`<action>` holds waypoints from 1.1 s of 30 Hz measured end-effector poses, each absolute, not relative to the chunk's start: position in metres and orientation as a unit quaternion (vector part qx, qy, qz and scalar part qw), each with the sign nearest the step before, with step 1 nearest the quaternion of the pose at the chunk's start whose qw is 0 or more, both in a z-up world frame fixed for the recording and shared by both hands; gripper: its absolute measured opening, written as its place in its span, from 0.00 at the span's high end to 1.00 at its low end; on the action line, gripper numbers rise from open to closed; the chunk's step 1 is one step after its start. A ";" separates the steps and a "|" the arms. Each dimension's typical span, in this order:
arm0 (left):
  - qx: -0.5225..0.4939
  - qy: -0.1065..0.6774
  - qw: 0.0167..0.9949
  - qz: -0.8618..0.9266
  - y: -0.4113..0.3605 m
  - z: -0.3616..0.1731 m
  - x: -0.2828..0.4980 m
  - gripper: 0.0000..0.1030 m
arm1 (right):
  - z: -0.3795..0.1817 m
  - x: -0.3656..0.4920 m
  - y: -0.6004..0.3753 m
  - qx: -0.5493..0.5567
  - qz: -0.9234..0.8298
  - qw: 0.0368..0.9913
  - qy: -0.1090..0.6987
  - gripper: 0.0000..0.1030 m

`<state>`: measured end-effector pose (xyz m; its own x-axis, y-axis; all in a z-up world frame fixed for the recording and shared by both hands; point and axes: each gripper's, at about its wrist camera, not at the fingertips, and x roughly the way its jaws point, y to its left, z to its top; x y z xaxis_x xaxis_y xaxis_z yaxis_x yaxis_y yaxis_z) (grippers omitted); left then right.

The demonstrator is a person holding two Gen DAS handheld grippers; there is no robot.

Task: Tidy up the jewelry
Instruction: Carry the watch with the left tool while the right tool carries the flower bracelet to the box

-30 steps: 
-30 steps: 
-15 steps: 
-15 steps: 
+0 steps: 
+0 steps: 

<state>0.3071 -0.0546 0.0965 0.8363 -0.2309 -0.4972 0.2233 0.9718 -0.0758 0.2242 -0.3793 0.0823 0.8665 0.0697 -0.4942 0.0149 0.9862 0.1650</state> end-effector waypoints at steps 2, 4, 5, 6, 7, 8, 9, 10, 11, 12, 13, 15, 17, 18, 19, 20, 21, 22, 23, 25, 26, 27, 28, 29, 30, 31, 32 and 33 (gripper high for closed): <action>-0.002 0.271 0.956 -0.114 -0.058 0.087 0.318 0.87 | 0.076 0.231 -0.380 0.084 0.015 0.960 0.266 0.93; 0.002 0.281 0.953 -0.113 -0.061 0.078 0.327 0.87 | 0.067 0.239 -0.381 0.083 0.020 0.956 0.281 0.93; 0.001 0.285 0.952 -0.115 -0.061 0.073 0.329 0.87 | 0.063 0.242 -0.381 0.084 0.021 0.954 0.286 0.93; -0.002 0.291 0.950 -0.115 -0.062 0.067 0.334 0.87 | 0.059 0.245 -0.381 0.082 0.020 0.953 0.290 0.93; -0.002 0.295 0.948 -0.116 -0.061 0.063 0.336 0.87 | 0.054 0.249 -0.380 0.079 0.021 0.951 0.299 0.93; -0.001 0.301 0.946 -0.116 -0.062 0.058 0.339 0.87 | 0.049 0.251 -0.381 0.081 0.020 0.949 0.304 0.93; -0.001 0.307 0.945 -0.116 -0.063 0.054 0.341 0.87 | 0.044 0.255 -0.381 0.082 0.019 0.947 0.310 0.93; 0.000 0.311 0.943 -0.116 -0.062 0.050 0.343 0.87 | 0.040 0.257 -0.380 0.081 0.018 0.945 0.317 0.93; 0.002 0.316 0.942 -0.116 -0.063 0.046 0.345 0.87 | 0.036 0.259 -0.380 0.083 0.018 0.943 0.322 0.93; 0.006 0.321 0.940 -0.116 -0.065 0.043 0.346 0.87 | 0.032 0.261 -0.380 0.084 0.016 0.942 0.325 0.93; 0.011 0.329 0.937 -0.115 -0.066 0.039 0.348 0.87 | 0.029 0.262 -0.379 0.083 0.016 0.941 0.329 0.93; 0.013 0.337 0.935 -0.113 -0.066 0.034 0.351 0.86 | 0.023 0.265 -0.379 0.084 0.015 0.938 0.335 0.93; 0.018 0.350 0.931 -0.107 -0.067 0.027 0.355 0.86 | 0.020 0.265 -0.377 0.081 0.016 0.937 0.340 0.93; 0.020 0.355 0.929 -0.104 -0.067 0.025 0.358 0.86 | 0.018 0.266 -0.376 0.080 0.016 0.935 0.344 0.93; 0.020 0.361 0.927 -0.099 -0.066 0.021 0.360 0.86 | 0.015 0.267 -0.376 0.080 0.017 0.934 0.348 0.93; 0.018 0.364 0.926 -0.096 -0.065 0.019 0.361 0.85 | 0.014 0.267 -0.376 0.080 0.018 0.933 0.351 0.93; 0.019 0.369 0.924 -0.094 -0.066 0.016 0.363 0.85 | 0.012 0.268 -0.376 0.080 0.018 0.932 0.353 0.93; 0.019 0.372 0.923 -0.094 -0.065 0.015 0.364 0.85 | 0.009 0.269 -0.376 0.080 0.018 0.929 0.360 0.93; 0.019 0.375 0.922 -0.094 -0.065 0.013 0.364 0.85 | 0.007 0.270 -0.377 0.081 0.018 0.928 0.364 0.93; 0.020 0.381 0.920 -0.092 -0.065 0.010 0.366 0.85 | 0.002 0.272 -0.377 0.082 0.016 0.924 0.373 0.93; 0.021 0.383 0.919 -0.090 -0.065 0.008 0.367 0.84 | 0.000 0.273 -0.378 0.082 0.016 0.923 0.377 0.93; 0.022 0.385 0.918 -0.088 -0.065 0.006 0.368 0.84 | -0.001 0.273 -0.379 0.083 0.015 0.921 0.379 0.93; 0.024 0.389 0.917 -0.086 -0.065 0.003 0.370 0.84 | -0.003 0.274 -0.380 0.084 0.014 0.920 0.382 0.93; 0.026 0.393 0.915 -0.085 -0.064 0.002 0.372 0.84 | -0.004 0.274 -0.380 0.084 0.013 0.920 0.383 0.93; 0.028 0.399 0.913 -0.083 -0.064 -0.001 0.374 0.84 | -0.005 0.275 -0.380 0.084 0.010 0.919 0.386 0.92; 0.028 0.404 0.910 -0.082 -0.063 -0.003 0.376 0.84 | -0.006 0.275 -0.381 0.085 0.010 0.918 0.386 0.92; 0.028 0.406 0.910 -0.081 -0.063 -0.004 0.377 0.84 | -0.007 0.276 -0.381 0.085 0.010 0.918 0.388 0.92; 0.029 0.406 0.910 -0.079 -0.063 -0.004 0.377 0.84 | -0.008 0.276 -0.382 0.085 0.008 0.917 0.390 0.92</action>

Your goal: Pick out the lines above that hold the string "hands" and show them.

Task output:
`<action>` holds waypoints from 1.1 s of 30 Hz measured end-effector poses, each absolute, not relative to the chunk's start: position in metres and orientation as a unit quaternion (vector part qx, qy, qz and scalar part qw), each with the sign nearest the step before, with step 1 nearest the quaternion of the pose at the chunk's start whose qw is 0 or more, both in a z-up world frame fixed for the recording and shared by both hands; gripper: its absolute measured opening, written as its place in its span, from 0.00 at the span's high end to 1.00 at its low end; on the action line, gripper numbers rise from open to closed; the chunk's step 1 is one step after its start. A ";" separates the steps and a "|" the arms. Each dimension's typical span, in this order:
`<state>`: measured end-effector pose (xyz m; its own x-axis, y-axis; all in a z-up world frame fixed for the recording and shared by both hands; point and axes: each gripper's, at about its wrist camera, not at the fingertips, and x roughly the way its jaws point, y to its left, z to its top; x y z xaxis_x xaxis_y xaxis_z yaxis_x yaxis_y yaxis_z) (grippers omitted); left then right.

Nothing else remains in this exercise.